● **YOUR GOAL**
Isolate every line in the data with the string "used" and copy it.

[Opening PROVIDED ENTRIES section]

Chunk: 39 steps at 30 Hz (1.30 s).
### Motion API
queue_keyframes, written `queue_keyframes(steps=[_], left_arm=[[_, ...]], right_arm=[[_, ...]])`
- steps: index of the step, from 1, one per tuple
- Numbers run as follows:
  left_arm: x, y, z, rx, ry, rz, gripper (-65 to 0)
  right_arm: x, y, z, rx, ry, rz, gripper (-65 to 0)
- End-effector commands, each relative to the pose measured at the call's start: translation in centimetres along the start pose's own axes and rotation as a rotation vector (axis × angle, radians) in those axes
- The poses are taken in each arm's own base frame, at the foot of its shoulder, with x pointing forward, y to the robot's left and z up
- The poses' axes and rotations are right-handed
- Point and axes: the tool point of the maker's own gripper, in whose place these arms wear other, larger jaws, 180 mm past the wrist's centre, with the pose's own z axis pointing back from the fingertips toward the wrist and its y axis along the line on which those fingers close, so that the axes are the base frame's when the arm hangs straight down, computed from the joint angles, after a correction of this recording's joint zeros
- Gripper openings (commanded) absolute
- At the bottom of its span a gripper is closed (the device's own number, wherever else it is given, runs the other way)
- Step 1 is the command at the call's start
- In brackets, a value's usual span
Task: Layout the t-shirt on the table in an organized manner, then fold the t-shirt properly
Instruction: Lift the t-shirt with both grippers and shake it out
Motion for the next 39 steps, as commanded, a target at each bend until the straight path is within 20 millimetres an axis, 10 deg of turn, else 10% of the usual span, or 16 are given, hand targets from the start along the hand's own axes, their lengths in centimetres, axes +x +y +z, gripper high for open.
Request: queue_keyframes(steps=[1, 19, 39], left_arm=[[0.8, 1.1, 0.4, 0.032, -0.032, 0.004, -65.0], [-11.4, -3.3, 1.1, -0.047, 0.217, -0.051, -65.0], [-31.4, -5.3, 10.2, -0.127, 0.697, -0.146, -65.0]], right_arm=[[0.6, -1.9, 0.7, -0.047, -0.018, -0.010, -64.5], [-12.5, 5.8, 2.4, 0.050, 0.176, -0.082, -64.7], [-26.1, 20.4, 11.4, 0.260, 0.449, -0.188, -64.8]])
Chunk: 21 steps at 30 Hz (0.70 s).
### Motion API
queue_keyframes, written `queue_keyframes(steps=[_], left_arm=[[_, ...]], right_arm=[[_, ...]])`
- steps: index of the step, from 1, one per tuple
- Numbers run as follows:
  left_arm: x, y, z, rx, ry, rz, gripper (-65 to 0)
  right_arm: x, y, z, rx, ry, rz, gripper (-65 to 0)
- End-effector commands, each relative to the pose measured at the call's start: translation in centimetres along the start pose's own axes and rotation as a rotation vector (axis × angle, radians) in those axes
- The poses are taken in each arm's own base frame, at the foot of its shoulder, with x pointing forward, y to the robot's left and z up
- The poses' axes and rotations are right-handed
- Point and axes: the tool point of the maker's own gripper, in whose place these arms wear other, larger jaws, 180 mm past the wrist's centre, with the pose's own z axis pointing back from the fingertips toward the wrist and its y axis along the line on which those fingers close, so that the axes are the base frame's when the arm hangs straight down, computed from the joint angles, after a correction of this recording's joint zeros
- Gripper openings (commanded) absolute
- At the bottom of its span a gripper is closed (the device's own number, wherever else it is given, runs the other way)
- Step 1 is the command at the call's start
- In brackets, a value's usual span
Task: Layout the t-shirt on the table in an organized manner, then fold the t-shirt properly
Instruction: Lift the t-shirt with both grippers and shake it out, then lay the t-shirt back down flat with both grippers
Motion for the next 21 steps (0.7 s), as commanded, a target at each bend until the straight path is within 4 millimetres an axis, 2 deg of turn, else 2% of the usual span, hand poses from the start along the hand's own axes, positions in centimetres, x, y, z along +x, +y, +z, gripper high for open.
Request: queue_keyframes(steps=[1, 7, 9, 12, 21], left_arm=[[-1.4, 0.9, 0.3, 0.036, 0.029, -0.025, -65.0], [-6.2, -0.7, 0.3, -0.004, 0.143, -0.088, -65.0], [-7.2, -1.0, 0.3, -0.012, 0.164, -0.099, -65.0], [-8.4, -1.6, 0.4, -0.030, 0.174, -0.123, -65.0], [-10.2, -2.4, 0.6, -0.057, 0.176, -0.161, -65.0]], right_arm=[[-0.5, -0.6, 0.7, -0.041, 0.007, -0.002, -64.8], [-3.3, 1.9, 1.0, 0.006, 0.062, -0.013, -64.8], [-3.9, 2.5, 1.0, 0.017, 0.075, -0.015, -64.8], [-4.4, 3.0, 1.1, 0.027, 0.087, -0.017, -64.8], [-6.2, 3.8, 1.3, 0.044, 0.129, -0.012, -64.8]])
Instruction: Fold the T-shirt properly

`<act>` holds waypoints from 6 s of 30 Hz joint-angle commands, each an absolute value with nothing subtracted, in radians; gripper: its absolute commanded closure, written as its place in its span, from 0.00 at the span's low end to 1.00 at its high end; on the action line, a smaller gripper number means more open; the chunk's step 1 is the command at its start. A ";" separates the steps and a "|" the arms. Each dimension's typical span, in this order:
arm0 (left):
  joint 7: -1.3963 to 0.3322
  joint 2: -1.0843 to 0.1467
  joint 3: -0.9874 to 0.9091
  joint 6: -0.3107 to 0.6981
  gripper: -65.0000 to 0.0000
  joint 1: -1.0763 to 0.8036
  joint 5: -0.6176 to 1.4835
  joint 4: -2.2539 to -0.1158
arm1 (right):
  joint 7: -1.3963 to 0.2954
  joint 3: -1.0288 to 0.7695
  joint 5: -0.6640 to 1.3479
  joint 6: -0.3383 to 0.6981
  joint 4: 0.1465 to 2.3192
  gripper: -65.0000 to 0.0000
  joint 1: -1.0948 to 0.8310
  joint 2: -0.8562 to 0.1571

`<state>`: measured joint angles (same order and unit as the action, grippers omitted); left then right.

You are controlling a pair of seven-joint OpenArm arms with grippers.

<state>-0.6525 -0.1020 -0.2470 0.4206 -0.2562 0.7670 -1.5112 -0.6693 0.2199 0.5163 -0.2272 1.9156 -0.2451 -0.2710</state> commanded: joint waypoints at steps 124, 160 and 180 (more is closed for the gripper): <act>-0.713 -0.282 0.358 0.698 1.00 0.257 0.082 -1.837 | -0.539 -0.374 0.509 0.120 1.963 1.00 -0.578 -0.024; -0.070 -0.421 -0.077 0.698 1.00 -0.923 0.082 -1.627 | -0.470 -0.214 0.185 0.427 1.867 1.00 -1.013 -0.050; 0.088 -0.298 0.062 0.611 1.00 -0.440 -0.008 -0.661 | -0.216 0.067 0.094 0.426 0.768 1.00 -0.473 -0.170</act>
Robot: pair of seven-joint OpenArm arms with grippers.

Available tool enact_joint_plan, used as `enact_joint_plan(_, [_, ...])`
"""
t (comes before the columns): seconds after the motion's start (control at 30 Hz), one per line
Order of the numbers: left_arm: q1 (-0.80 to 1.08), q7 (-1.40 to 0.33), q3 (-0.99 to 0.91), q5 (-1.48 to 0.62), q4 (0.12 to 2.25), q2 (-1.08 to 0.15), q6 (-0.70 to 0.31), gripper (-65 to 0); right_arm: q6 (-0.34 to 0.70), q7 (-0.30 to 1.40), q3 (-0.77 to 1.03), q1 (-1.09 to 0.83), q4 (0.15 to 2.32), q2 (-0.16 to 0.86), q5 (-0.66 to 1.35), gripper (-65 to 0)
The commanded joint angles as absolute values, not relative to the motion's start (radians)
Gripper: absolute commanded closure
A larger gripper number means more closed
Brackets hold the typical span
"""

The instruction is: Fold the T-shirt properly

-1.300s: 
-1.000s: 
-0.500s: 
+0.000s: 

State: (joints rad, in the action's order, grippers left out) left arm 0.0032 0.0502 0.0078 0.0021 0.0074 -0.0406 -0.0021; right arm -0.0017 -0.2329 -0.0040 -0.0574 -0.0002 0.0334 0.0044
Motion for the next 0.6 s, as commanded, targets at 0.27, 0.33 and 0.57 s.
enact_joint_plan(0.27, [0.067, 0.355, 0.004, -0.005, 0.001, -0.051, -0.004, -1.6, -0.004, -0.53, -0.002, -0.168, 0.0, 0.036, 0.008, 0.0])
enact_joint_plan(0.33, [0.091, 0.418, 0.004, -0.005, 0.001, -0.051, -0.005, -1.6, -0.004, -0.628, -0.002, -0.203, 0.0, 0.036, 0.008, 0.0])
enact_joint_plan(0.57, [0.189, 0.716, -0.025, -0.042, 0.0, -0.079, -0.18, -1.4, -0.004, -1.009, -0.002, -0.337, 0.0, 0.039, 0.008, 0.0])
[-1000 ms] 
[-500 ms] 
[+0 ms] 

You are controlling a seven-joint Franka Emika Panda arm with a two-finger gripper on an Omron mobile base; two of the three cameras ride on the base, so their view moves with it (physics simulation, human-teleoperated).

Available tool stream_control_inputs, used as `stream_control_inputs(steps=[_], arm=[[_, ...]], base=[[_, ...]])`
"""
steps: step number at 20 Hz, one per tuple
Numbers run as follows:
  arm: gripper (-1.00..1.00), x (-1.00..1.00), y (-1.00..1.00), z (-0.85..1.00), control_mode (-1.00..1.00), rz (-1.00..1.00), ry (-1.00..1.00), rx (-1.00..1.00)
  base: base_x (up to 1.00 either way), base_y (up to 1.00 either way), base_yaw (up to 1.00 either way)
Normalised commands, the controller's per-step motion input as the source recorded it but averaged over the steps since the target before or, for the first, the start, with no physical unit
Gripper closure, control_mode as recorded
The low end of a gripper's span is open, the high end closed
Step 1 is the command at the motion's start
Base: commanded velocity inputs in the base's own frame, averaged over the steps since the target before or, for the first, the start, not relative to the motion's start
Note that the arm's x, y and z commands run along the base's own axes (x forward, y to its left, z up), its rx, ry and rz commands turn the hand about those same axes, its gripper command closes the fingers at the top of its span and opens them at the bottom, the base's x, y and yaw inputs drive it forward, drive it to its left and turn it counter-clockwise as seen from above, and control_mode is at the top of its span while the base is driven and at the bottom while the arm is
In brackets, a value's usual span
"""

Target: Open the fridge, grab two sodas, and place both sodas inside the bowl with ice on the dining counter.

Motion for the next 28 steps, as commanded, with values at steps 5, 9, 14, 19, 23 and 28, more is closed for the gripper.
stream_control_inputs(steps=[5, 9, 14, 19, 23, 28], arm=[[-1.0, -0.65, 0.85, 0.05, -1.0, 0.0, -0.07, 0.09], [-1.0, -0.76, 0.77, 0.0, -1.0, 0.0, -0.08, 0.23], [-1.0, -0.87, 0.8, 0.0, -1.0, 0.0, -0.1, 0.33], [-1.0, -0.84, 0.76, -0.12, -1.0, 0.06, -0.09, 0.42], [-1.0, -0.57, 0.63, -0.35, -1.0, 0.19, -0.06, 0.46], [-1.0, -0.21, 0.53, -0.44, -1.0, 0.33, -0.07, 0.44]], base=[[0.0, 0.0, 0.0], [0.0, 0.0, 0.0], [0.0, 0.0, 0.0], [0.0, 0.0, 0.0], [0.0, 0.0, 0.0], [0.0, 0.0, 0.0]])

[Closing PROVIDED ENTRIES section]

● **SOLUTION FOR THIS EXERCISE**
Available tool enact_joint_plan, used as `enact_joint_plan(_, [_, ...])`
Available tool stream_control_inputs, used as `stream_control_inputs(steps=[_], arm=[[_, ...]], base=[[_, ...]])`

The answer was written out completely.